▶ **DATA FOR PROCESSING**:
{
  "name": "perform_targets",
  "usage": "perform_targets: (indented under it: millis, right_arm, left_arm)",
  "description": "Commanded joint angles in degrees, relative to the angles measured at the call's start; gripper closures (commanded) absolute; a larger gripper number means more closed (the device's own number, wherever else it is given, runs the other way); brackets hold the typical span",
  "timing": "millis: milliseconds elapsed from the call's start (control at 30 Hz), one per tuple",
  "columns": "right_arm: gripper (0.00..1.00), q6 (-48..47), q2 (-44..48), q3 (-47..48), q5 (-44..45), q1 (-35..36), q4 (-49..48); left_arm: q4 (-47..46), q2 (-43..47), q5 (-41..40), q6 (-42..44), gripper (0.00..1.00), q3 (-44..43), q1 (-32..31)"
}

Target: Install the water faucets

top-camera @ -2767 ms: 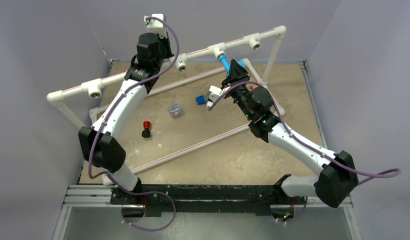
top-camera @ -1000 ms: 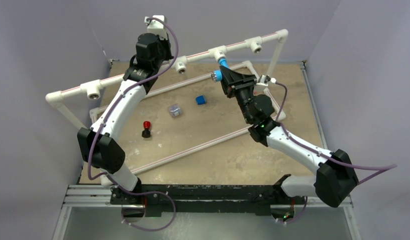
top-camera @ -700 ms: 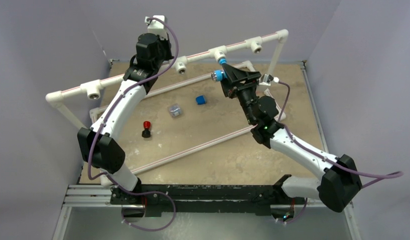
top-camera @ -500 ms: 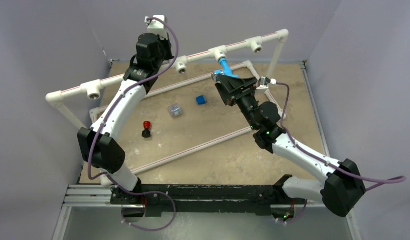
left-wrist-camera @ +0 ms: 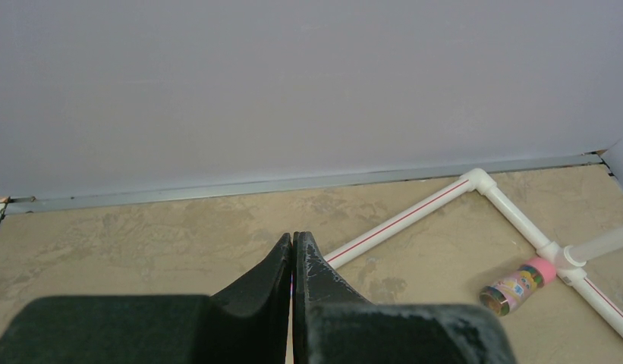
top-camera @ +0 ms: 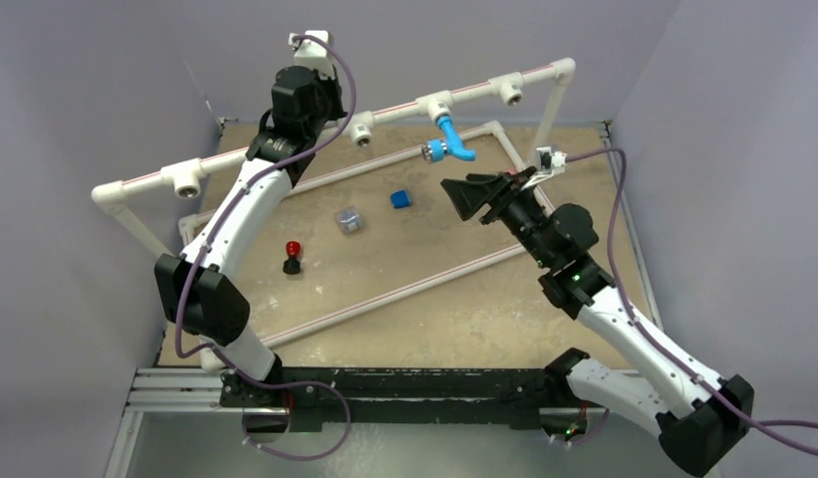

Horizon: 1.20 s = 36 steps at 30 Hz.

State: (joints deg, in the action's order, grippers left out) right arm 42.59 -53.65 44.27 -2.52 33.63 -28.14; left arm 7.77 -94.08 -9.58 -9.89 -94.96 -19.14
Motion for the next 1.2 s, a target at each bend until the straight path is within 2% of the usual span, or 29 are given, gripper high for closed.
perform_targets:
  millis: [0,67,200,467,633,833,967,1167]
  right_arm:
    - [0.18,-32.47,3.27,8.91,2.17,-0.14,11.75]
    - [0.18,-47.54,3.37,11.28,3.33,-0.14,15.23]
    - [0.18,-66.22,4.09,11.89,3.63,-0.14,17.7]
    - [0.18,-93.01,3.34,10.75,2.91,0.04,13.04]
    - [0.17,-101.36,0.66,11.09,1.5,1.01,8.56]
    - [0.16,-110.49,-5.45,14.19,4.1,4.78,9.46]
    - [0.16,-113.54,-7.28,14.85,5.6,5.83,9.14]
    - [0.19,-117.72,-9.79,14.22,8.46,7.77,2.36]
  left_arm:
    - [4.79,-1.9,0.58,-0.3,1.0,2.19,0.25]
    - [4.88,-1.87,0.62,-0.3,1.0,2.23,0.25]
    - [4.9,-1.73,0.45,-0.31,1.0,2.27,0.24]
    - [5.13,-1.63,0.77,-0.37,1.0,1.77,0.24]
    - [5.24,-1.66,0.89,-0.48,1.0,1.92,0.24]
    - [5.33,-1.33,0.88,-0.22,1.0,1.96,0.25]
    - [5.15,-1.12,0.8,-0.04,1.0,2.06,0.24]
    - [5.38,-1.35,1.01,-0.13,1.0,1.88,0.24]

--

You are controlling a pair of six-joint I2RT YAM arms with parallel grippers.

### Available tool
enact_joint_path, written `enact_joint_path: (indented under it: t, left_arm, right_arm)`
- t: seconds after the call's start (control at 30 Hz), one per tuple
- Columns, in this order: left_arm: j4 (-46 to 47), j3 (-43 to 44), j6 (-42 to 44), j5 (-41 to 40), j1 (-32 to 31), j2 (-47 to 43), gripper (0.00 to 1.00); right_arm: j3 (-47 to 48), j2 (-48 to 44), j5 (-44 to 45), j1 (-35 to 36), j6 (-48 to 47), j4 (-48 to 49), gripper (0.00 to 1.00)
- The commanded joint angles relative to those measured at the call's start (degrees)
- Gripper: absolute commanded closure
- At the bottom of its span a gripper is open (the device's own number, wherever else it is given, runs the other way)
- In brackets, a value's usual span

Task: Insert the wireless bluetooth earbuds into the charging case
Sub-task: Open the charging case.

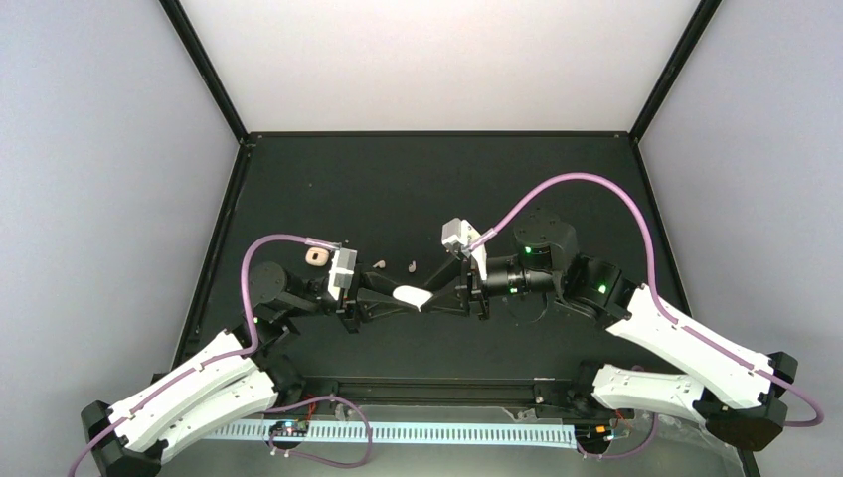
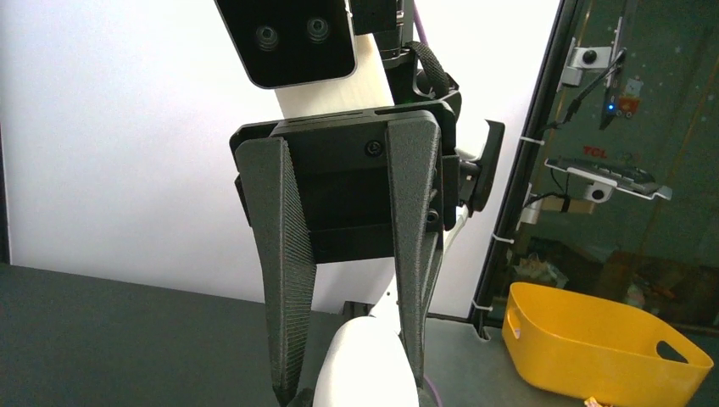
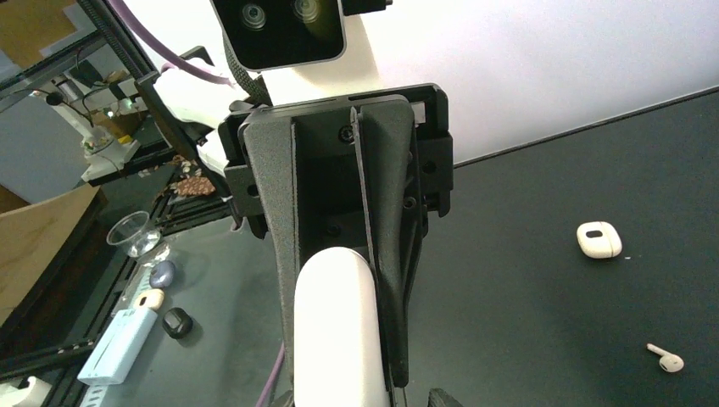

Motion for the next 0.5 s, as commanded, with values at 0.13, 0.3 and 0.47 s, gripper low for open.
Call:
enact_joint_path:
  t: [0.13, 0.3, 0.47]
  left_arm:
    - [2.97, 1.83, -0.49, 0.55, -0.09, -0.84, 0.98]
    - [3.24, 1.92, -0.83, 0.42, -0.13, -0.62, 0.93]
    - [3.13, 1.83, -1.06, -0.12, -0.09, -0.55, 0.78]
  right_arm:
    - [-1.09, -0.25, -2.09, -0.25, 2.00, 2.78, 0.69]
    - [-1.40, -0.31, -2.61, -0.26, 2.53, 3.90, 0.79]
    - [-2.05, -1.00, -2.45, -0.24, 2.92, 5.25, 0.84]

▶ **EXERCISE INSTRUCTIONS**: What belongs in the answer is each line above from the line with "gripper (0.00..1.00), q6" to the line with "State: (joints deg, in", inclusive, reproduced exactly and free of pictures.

▶ **RESPONSE TO THIS TASK**:
  "columns": "right_arm: gripper (0.00..1.00), q6 (-48..47), q2 (-44..48), q3 (-47..48), q5 (-44..45), q1 (-35..36), q4 (-49..48); left_arm: q4 (-47..46), q2 (-43..47), q5 (-41..40), q6 (-42..44), gripper (0.00..1.00), q3 (-44..43), q1 (-32..31)"
}

Target: Install the water faucets

top-camera @ -2767 ms: 
top-camera @ -1000 ms: 
top-camera @ -700 ms: 
top-camera @ -500 ms: 
left-wrist-camera @ +0 ms: 
top-camera @ +0 ms: 

Horizon: 1.20 s = 36 steps at 30 Hz.

State: (joints deg, in the action's order, grippers left out) right arm 42.59 -53.65 44.27 -2.52 33.63 -28.14; left arm 7.77 -94.08 -9.58 -9.89 -94.96 -19.14

The work on this exercise has been completed.